Regional Market Differentiation and Development Patterns
Texas, California, and the Midwest markets drive solar deployment through distinct mechanisms. Texas relies on wholesale market economics within ERCOT, where solar’s zero marginal cost creates dispatch advantages and capacity value despite lacking firm capacity characteristics. California’s aggressive renewable mandates and distributed generation policies create procurement requirements exceeding market-driven deployment. Midwest development reflects improving solar economics as module costs decline and utility integrated resource plans incorporate solar to meet load growth and replace retiring coal capacity.
Onshore wind capacity additions concentrate in high-resource regions where state clean energy standards create procurement requirements. The Plains states from Texas through the Dakotas offer superior wind resources that justify transmission investments connecting remote generation to load centers. Eastern states with lower capacity factors pursue offshore wind to meet renewable targets, given limited suitable onshore sites, making offshore policy uncertainty particularly impactful for Northeast decarbonization pathways.
The geographic distribution of renewable development creates transmission planning challenges as generation concentrates in resource-rich regions distant from major load centers. Whether projected capacity additions can interconnect and deliver output to consumers depends on transmission investment keeping pace with generation deployment, an issue the United States shares with other jurisdictions experiencing rapid renewable growth.
Investment Certainty and Forecast Confidence
GlobalData’s 1.06TW renewable capacity forecast by 2035 represents a central case projection embedding assumptions about policy continuity, cost trajectories, and market conditions that recent developments have rendered more uncertain. The offshore wind suspensions, tariff implementations, and federal policy pivots away from renewable support create downside risks to capacity projections that rely on sustained investment momentum.

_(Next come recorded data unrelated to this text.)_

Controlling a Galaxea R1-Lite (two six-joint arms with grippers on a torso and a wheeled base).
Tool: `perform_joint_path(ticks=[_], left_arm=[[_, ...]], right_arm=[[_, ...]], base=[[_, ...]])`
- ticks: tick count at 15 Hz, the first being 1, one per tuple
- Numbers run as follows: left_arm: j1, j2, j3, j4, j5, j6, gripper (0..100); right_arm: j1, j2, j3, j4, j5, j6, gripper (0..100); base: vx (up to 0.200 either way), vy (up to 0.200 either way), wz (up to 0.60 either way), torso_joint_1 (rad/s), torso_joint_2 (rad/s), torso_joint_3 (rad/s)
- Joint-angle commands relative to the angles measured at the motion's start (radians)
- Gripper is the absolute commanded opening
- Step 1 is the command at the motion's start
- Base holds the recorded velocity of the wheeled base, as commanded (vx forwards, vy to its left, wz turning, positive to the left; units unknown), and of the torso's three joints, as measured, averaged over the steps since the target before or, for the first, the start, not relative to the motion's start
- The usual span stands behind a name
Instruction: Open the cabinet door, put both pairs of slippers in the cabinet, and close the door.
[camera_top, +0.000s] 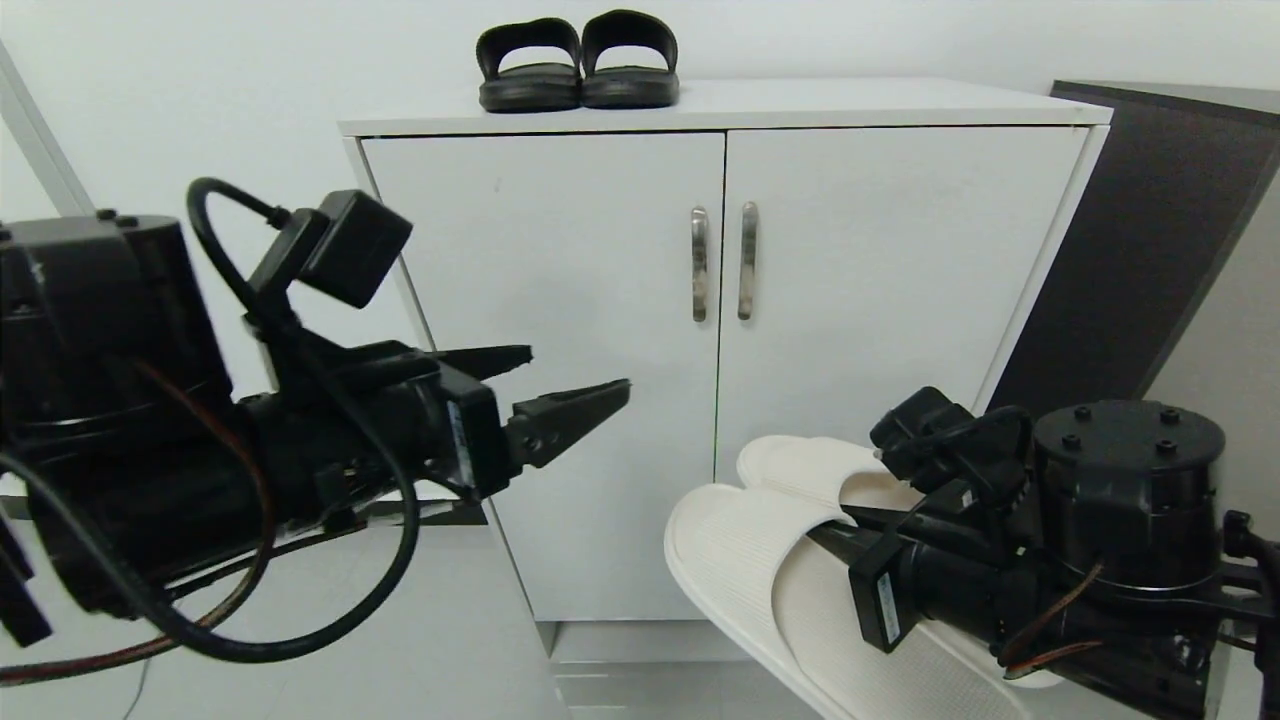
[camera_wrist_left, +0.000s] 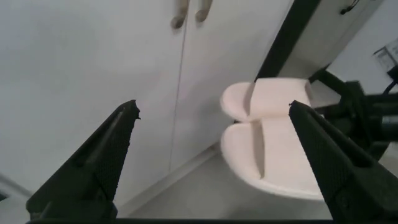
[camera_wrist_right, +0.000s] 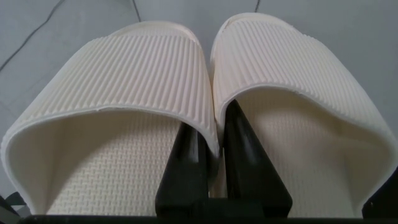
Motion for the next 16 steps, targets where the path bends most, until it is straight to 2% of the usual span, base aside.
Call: perform_joint_path(ticks=[1,3,4,6,8,11,13,15,16], left_arm=[[-0.048,0.121,-0.097,-0.003,-0.005,-0.043,100],[-0.050,0.170,-0.155,-0.027,-0.034,-0.083,100],[-0.051,0.215,-0.186,-0.087,-0.075,-0.115,100],[-0.063,0.261,-0.196,-0.158,-0.123,-0.117,100],[-0.071,0.297,-0.241,-0.135,-0.136,-0.117,100],[-0.070,0.374,-0.345,-0.127,-0.233,-0.131,100],[-0.070,0.417,-0.430,-0.095,-0.273,-0.168,100],[-0.054,0.455,-0.511,-0.058,-0.340,-0.223,100],[-0.042,0.469,-0.548,-0.027,-0.356,-0.237,100]], right_arm=[[0.001,-0.002,0.002,0.001,0.001,0.000,0],[0.001,-0.002,0.002,0.001,0.001,0.000,0],[0.001,0.000,0.002,0.001,0.003,0.000,0],[0.001,-0.002,0.005,-0.001,0.003,0.001,0],[-0.001,-0.005,0.012,-0.007,0.004,0.003,0],[-0.007,0.001,0.022,-0.007,0.007,0.007,0],[-0.010,0.004,0.026,-0.007,0.009,0.009,0],[-0.013,0.004,0.028,-0.007,0.009,0.009,0],[-0.015,0.004,0.026,-0.007,0.009,0.009,0]], base=[[0.000,0.000,0.00,0.000,0.00,0.000],[0.000,0.000,0.00,0.000,0.00,0.000],[0.000,0.000,0.00,0.000,0.00,0.000],[0.000,0.000,0.00,0.000,0.00,0.000],[0.000,0.000,0.00,0.000,0.00,0.000],[0.000,0.000,0.00,0.000,0.00,0.000],[0.000,0.000,0.00,0.000,0.00,0.000],[0.000,0.000,0.00,0.000,0.00,0.000],[0.000,0.000,0.00,0.000,0.00,0.000]])
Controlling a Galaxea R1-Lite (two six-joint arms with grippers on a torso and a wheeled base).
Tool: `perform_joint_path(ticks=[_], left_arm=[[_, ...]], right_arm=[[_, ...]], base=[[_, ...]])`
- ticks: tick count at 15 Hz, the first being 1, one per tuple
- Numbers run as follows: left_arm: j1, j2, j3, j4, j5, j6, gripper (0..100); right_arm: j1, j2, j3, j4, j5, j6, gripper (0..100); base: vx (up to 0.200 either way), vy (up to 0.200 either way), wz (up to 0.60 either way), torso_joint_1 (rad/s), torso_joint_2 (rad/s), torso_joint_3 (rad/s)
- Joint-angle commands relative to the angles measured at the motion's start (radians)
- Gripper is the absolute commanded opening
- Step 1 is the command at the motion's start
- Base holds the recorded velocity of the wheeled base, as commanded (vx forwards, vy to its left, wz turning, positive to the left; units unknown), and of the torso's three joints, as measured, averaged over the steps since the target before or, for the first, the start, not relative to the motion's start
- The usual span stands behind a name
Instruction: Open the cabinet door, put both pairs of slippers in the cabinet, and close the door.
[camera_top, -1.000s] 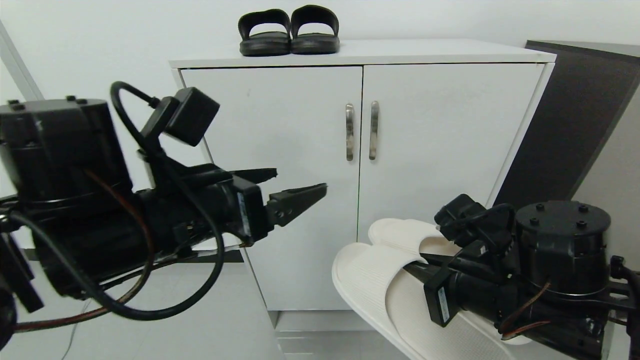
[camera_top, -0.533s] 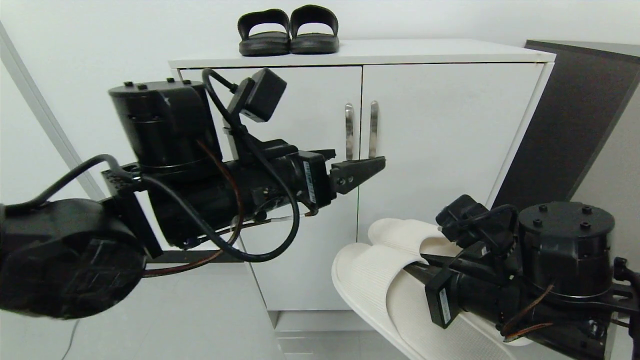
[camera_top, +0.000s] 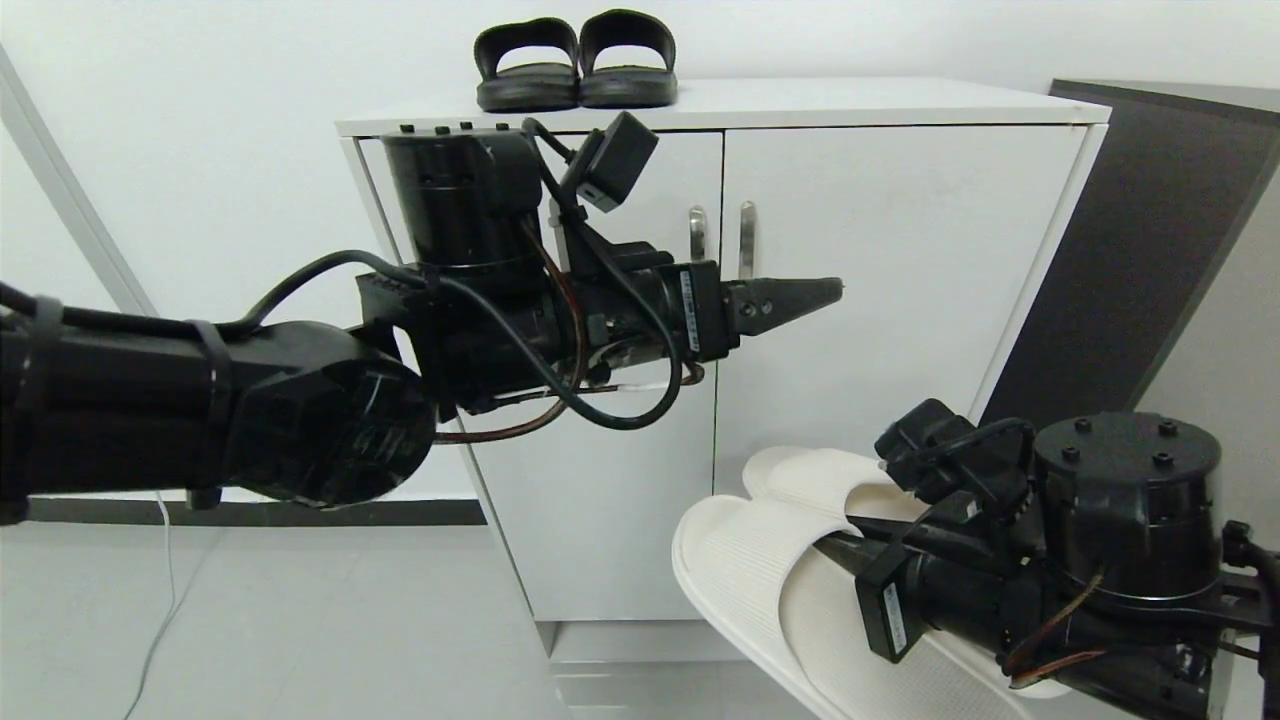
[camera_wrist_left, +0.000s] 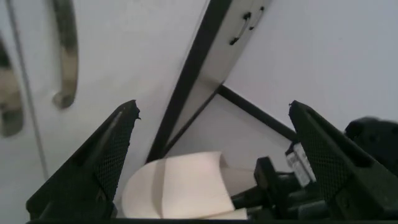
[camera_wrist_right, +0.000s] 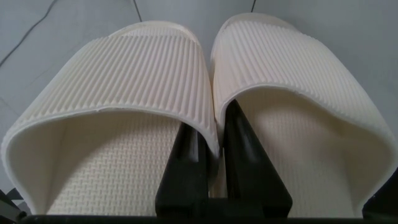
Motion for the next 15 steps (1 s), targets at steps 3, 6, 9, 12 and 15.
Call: perform_joint_path(ticks=[3,6,9,12,15], left_arm=[[0.046,0.073,-0.130,0.062,-0.050,-0.044,100],[0.046,0.108,-0.185,0.071,-0.015,-0.044,100],[0.043,0.151,-0.241,0.081,0.057,-0.038,100],[0.043,0.159,-0.256,0.085,0.063,-0.038,100],[0.043,0.195,-0.314,0.111,0.095,-0.038,100]], right_arm=[[-0.002,0.008,-0.001,-0.001,0.001,0.000,0],[-0.002,0.008,-0.003,-0.001,0.001,0.000,0],[-0.003,0.008,-0.001,-0.001,0.001,0.000,0],[-0.005,0.010,-0.001,-0.001,0.001,0.000,0],[-0.006,0.011,-0.001,-0.001,0.001,0.000,0]], base=[[0.000,0.000,0.00,0.000,0.00,0.000],[0.000,0.000,0.00,0.000,0.00,0.000],[0.000,0.000,0.00,0.000,0.00,0.000],[0.000,0.000,0.00,0.000,0.00,0.000],[0.000,0.000,0.00,0.000,0.00,0.000]])
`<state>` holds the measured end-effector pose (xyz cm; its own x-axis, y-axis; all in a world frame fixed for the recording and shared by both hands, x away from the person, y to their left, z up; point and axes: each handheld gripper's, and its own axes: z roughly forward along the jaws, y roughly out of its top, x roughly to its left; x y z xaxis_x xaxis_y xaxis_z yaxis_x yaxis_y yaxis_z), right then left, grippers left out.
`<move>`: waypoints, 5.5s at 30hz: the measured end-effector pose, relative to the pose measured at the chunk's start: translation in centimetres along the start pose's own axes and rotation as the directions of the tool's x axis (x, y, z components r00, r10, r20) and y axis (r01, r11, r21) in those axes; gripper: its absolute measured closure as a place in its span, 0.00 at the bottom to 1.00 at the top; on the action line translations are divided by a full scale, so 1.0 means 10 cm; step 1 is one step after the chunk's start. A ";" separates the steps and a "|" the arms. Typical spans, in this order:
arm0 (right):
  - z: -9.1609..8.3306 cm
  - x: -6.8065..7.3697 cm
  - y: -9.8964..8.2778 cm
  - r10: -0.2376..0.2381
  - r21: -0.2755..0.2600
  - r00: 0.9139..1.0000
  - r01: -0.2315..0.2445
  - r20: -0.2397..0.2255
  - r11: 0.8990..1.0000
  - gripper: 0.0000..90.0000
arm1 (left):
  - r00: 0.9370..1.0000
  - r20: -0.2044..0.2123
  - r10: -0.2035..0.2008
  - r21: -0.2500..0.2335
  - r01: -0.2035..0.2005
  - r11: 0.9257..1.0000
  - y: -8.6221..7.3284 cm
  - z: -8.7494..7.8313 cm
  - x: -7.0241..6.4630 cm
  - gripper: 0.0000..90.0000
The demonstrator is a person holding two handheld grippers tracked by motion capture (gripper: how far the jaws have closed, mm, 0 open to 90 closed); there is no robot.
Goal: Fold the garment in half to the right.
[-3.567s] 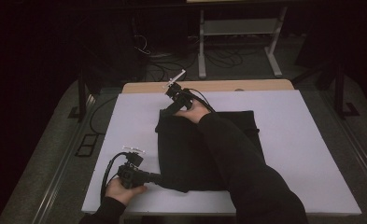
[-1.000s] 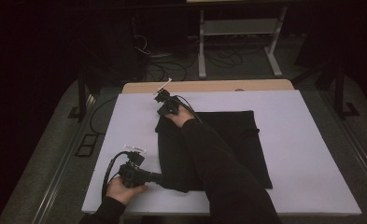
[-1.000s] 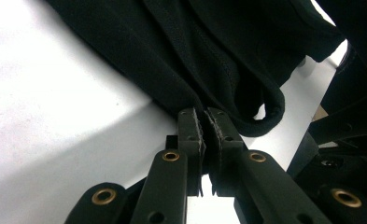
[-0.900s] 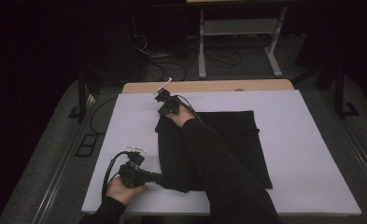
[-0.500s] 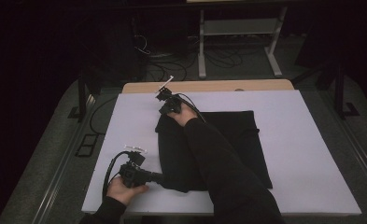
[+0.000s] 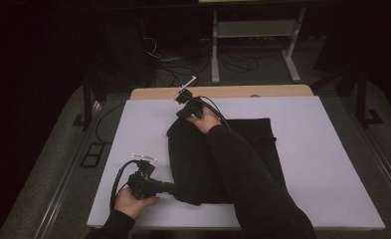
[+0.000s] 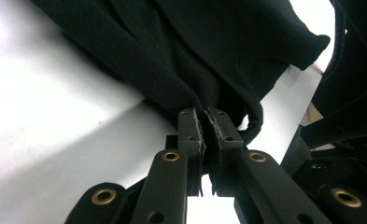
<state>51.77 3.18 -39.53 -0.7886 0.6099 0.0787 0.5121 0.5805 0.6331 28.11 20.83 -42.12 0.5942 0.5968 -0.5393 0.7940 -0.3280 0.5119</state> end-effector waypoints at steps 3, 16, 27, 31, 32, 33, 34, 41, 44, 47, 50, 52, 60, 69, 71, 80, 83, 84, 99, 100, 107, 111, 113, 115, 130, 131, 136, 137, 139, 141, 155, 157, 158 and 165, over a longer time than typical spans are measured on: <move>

Conversely, corporate renewable procurement continues accelerating, driven by data center electricity demand growth that exceeds initial projections. Artificial intelligence workload expansion creates power requirements beyond what existing capacity can serve, potentially increasing renewable PPA volumes beyond historical trends. Whether AI-driven demand growth offsets policy headwinds depends on procurement timelines and whether corporate buyers maintain renewable preferences when facing supply constraints.
The $442.2 billion investment projection through 2030 requires capital markets to maintain access to renewable project finance at costs enabling acceptable returns. Rising interest rates in 2023-2024 increased financing costs across all infrastructure sectors, with renewable projects particularly sensitive given high upfront capital intensity and long payback periods. Whether financial conditions support projected investment levels depends on macroeconomic factors, including inflation, Federal Reserve policy, and investor risk appetite, that extend beyond renewable sector fundamentals.